◆ **The task**: Skip the pictures and give back the rest of the listing exactly.

---------- The data

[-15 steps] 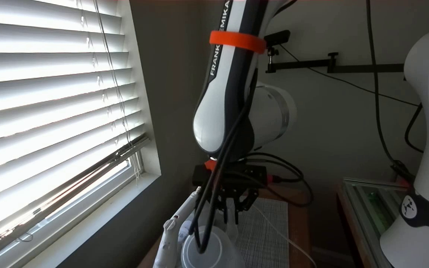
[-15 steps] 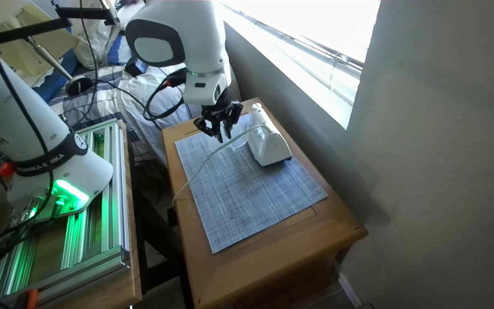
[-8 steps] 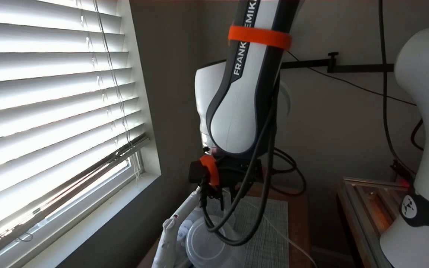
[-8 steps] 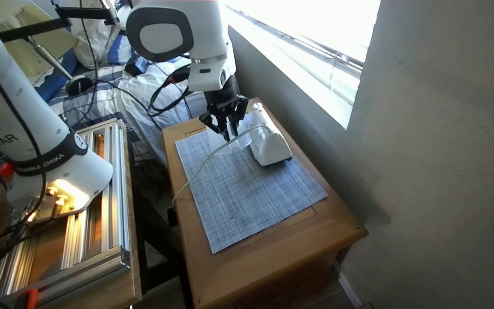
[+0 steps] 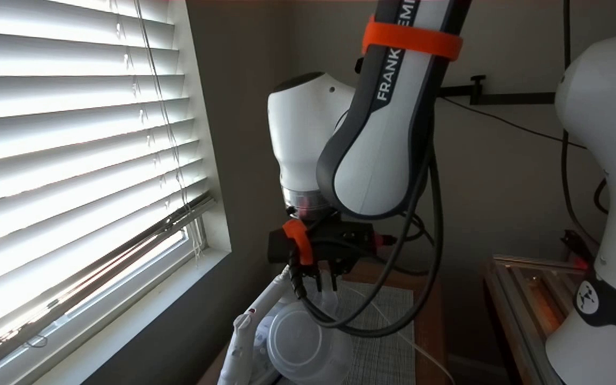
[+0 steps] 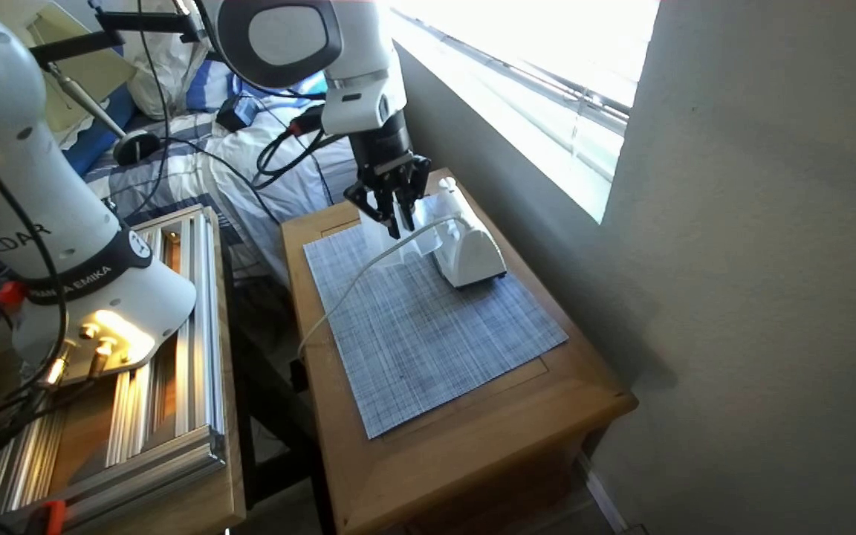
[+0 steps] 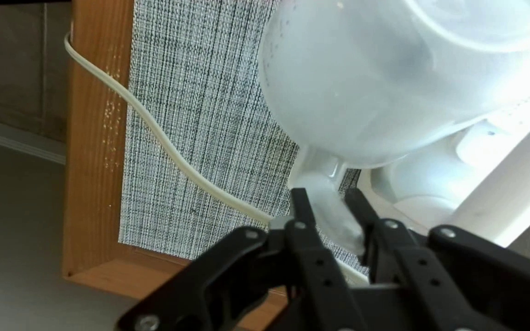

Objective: Place the jug upright.

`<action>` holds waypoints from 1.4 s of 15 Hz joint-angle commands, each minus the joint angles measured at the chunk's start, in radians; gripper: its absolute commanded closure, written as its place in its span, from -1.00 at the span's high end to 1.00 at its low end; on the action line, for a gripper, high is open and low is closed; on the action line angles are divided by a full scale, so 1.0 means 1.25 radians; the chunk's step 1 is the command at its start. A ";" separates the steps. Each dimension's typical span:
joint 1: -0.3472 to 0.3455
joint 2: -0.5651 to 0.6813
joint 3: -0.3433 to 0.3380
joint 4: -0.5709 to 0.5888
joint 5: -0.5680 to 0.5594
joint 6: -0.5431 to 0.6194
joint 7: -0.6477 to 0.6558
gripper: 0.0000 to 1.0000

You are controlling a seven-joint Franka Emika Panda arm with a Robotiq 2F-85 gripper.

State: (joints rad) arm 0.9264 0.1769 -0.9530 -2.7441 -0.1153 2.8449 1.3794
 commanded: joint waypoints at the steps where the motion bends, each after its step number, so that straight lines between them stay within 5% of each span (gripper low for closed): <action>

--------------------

◆ **Solution for this task**:
[-15 steps] 
[-15 steps] 
[-8 steps] 
[-8 steps] 
[+0 steps] 
[+0 steps] 
[+0 steps] 

Objective: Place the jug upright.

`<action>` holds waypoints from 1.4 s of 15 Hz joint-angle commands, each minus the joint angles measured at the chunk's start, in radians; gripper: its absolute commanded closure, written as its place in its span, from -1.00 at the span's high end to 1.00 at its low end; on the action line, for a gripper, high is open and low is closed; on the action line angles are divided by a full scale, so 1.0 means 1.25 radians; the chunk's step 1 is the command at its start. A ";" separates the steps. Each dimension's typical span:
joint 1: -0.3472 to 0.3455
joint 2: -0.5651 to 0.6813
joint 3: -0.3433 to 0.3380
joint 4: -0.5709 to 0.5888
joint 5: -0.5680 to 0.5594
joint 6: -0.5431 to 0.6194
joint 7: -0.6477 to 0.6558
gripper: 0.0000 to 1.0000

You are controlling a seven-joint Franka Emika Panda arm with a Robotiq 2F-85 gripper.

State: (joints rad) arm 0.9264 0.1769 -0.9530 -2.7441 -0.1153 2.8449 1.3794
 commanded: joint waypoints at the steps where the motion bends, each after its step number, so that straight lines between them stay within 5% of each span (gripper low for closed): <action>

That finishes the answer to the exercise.